On the other hand, if a peak is present within at least one of the 10 mass-to-charge-ratio ranges (“Yes” in Step 106), that peak is selected as a peak corresponding to the marker protein related to the mass-to-charge-ratio range within which that peak has been located, and the mass-to-charge ratio of that peak is read (Step 107). Subsequently, the serotype determiner 39 compares the read mass-to-charge ratio with each of the mass-to-charge-ratio values of the 10 marker proteins read from the second database 36, and determines whether or not the two values coincide with each other within a predetermined allowable error range (Step 108). If a plurality of values are stored in the second database 36 as the mass-to-charge ratios included within one mass-to-charge-ratio range, the serotype determiner 39 additionally determines which of those values coincides with the read value. As a result, if a value coinciding with the read mass-to-charge-ratio value has been found among the mass-to-charge ratios stored in the second database 36, the serotype determiner 39 determines, based on that result, that the test microorganism is a serotype belonging to the first group or a serotype belonging to the second group, or determines which of the serotypes belonging to the first and second groups corresponds to the test microorganism (Step 109). The determination result is displayed on the display unit 23 as the identification result (Step 110).

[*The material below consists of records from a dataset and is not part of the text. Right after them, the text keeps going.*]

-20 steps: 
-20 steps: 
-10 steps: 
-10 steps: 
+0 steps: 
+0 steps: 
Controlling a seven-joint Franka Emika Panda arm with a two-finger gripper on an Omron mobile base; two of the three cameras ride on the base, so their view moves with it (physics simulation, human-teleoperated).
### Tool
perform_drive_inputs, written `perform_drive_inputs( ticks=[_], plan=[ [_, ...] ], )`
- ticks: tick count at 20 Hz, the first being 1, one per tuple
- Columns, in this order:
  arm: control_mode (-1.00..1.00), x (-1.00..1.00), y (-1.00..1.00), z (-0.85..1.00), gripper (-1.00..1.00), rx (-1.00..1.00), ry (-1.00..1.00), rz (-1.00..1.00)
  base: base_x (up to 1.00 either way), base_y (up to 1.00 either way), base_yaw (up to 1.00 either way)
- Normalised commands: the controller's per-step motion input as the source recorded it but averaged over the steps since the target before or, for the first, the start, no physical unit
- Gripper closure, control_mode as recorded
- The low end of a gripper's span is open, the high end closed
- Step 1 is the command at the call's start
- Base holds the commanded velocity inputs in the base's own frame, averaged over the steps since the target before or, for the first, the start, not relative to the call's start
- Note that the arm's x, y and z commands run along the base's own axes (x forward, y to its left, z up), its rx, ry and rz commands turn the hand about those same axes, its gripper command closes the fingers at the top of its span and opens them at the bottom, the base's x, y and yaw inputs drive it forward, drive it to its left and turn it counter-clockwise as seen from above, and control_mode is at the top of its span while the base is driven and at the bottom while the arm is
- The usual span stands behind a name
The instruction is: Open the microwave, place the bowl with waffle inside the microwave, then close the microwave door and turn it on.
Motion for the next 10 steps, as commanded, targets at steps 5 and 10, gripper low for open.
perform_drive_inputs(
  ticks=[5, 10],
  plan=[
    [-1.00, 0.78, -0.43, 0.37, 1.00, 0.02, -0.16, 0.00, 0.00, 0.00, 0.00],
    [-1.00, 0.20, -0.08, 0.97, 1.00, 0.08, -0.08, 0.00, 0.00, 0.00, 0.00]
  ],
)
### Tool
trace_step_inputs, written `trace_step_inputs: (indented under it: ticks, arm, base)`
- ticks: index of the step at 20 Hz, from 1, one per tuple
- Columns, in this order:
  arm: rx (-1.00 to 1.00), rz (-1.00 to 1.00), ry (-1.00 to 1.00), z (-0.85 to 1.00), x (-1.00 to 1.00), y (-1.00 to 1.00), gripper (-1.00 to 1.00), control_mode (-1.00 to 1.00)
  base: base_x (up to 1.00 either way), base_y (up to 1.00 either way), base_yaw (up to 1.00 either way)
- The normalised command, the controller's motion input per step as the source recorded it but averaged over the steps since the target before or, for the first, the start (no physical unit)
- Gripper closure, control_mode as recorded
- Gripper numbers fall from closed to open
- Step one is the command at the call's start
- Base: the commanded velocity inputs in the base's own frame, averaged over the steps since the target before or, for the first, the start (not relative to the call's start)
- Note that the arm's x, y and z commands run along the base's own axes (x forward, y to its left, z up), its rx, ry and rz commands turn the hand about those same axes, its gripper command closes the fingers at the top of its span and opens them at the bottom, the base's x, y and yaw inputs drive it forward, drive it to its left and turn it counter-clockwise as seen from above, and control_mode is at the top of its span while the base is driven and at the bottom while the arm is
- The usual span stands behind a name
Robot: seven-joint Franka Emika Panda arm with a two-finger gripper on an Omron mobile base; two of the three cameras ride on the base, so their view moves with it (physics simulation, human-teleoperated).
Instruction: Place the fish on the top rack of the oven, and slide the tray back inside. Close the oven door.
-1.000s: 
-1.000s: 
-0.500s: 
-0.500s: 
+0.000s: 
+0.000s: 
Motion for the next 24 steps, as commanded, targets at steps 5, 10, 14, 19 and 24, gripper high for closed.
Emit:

In the case where it has been previously determined by another method that the Salmonella bacteria contained in the sample belong to either the first group or second group, the determination on the presence or absence of a peak in Step 106 can be omitted, and the analysis can directly proceed to Step 107.

EXAMPLE

Hereinafter described is an experiment conducted to prove the effect of the method for analyzing a microorganism according to the present invention. It should be noted that the following descriptions are merely illustrative and do not limit the present invention.

1. Culturing of Salmonella Bacteria

A total of 30 kinds of Salmonella bacteria, i.e., the six aforementioned kinds of Salmonella bacteria belonging to the first group and the 24 aforementioned kinds of Salmonella bacteria belonging to the second group, were cultured at 37 degrees Celsius for 20 hours using LB agar.

2. Preparation of Matrix Solutions

The following two kinds of matrix solutions were prepared.

(2-1) Sinapine acid (SA) as the matrix substance was dissolved in ethanol to obtain a matrix solution (saturated solution) with an SA content of 25 mg/mL. This matrix solution is hereinafter called “SA-1”.
(2-2) SA, methylene diphosphonate (MDPNA) and decyl-β-D-maltopyranoside (DMP) as a surfactant were dissolved in an aqueous solution with an acetonitrile (ACN) content of 50% and trifluoroacetic acid (TFA) content of 0.6% to obtain a matrix solution with an SA content of 25 mg/mL, MDPNA content of 1%, and DMP content of 1 mM. This matrix solution is hereinafter called “SA-2”.

The SA used for the matrix solutions SA-1 and SA-2 was a product of FUJIFILM Wako Pure Chemical Corporation. The MDPNA and DMP were products of Sigma-Aldrich Japan LLC.

3. Preparation of Matrix-Microorganism Suspension

(3-1) From each of the 30 kinds of Salmonella bacteria cultured on LB agar, an approximately 1 mg of sample was collected using a microbalance and put in a tube. The matrix solution SA-2 was added to the sample in the tube to obtain a solution with a bacteria concentration of 1 mg/0.075 mL (approximately 1×10⁷CFU/4), and this solution was suspended with a needle.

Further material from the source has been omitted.